Exercise: Among the lines below, a stretch begins at the one with "Note: for this drill we place point(s) on the dark striped" and ends at the one with "[(14, 132), (146, 4), (85, 91)]". Repeat that stretch exactly, ends included.

Dataset extract:
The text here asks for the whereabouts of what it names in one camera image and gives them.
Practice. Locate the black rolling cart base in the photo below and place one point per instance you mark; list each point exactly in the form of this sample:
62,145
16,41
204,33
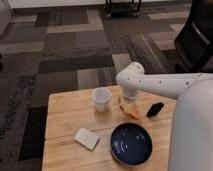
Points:
122,8

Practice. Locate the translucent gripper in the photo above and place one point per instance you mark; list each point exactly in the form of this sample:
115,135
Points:
124,99

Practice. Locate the black rectangular object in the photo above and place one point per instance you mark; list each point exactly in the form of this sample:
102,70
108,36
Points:
155,109

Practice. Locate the dark blue bowl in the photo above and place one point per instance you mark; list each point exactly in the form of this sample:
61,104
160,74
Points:
131,144

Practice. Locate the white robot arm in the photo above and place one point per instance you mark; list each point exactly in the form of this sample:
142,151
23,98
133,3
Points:
191,138

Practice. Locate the orange pepper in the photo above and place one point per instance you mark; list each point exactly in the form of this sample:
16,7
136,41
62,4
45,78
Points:
134,115

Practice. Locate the white plastic cup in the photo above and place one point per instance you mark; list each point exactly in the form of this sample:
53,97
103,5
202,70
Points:
101,97

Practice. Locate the black office chair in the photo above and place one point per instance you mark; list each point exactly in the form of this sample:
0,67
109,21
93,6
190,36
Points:
194,43

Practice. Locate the white sponge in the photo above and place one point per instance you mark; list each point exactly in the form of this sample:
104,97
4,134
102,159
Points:
86,138

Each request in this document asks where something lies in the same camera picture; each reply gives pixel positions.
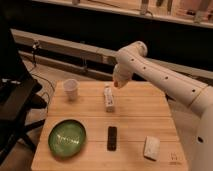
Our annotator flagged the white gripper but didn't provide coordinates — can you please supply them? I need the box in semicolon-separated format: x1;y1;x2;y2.
113;64;133;88

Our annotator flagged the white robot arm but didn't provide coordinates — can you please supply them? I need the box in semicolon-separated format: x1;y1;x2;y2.
113;41;213;171

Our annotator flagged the green ceramic bowl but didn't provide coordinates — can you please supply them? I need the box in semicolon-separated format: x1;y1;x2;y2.
48;119;87;158

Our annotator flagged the white rectangular box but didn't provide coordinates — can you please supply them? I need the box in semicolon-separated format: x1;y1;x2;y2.
104;84;115;112

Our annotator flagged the white paper cup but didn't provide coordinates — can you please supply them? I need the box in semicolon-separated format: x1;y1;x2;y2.
63;79;78;101

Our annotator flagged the black remote control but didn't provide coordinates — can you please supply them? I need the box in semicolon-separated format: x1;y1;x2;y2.
107;126;117;151

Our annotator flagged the wooden table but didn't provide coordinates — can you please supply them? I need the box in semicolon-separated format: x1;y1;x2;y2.
31;81;188;171

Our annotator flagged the black chair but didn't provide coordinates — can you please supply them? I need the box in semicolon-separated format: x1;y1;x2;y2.
0;11;47;165

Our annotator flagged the black cable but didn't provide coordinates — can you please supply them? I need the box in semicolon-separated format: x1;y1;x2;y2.
31;41;56;104

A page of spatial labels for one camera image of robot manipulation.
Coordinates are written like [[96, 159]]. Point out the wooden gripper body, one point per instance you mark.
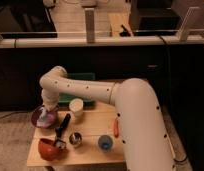
[[51, 107]]

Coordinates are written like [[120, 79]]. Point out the blue grey towel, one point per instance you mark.
[[45, 118]]

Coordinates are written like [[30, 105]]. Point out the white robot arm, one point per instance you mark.
[[145, 140]]

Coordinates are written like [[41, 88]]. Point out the purple bowl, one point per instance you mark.
[[35, 115]]

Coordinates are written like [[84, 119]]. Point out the red orange bowl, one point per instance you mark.
[[50, 150]]

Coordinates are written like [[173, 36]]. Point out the white cup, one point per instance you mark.
[[76, 107]]

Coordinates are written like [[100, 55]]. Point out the small metal cup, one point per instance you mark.
[[75, 139]]

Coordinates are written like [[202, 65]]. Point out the blue plastic cup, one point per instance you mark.
[[105, 143]]

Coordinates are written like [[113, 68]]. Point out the orange carrot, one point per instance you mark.
[[116, 128]]

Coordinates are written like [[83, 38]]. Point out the black object on shelf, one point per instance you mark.
[[124, 32]]

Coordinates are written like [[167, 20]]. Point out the black handled scoop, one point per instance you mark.
[[62, 128]]

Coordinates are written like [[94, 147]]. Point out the white horizontal rail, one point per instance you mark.
[[99, 41]]

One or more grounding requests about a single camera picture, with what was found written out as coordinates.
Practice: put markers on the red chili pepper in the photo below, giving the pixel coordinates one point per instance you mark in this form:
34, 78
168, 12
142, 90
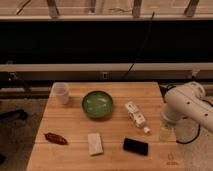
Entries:
57, 139

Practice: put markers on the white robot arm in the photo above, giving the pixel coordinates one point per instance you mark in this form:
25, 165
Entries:
187, 100

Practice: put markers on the white plastic bottle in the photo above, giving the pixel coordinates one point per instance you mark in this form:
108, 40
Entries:
137, 116

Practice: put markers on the green bowl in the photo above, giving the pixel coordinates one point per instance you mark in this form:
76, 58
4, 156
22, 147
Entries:
97, 104

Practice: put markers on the black eraser block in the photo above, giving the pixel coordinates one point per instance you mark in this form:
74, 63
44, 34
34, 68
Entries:
135, 146

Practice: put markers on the white sponge block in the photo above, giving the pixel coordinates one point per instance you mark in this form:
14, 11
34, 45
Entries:
95, 144

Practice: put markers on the translucent plastic cup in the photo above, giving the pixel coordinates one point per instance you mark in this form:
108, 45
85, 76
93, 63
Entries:
61, 91

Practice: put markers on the black office chair base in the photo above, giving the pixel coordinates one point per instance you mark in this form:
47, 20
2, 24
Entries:
20, 114

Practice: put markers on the translucent gripper tip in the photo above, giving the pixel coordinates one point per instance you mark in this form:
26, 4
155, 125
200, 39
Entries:
165, 132

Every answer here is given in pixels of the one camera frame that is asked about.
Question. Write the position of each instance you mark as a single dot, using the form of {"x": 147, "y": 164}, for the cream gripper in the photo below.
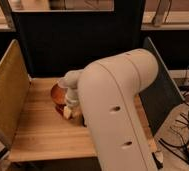
{"x": 69, "y": 113}

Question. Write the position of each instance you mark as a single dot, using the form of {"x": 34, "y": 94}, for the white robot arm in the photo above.
{"x": 105, "y": 91}

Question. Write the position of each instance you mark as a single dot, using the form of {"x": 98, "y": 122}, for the red chili pepper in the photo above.
{"x": 60, "y": 109}

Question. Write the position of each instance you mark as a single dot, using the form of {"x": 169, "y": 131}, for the orange ceramic bowl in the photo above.
{"x": 58, "y": 95}

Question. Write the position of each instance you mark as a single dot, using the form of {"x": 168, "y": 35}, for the left wooden side panel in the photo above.
{"x": 14, "y": 86}

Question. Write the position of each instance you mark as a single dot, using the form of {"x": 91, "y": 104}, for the dark back panel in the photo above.
{"x": 54, "y": 43}

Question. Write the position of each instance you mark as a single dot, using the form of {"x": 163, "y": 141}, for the right dark side panel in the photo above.
{"x": 162, "y": 100}

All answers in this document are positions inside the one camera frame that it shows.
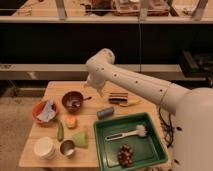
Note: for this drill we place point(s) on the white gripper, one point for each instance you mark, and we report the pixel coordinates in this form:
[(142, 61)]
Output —
[(95, 82)]

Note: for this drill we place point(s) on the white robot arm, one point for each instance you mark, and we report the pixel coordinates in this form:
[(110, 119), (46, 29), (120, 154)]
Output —
[(193, 108)]

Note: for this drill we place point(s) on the metal cup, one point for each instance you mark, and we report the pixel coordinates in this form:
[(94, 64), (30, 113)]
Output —
[(67, 148)]

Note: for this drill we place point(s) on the white paper cup stack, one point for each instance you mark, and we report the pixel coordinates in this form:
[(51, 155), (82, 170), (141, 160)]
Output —
[(44, 148)]

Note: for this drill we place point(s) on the dark striped block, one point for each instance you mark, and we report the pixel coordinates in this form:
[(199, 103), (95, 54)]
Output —
[(117, 98)]

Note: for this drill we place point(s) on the dark red bowl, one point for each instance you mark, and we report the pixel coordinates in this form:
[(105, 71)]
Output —
[(72, 101)]

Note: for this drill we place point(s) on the blue grey can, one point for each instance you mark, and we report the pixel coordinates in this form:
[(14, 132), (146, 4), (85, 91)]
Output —
[(106, 112)]

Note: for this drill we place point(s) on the yellow banana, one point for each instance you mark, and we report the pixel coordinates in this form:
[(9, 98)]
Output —
[(131, 102)]

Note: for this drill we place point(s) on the white crumpled packet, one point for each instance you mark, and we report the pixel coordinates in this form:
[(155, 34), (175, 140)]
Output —
[(47, 113)]

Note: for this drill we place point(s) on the orange bowl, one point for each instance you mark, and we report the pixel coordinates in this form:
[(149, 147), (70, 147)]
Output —
[(37, 109)]

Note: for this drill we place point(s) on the green chili pepper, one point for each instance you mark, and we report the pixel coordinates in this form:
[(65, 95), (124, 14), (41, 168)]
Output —
[(60, 131)]

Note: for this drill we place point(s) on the white dish brush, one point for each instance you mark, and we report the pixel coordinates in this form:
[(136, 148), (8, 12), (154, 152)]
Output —
[(140, 131)]

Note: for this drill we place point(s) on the brown grape bunch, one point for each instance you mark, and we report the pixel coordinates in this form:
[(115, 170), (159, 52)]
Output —
[(124, 155)]

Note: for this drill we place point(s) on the green plastic tray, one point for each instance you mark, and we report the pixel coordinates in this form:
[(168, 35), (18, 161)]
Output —
[(147, 151)]

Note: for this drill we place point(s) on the black box on shelf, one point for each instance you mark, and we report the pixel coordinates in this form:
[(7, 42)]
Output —
[(198, 65)]

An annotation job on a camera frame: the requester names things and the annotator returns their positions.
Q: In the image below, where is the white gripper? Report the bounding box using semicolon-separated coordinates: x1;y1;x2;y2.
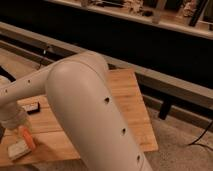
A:
0;102;29;130

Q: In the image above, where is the orange carrot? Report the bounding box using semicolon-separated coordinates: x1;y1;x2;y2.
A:
19;126;36;150

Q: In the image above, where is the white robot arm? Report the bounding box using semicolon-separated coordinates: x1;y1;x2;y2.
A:
0;51;153;171

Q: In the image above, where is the white sponge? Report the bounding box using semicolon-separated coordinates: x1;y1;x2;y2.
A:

Answer to this problem:
Note: for this drill we place point(s) on the dark striped block, one point for each instance you mark, and we report the pixel coordinates in this form:
[(199, 103), (95, 54)]
Output —
[(117, 98)]

Note: for this drill we place point(s) on the dark red bowl, one point for each instance you mark, and we report the pixel coordinates in this form:
[(105, 71)]
Output —
[(72, 101)]

Note: for this drill we place point(s) on the blue grey can, one point for each instance you mark, and we report the pixel coordinates in this form:
[(14, 132), (146, 4), (85, 91)]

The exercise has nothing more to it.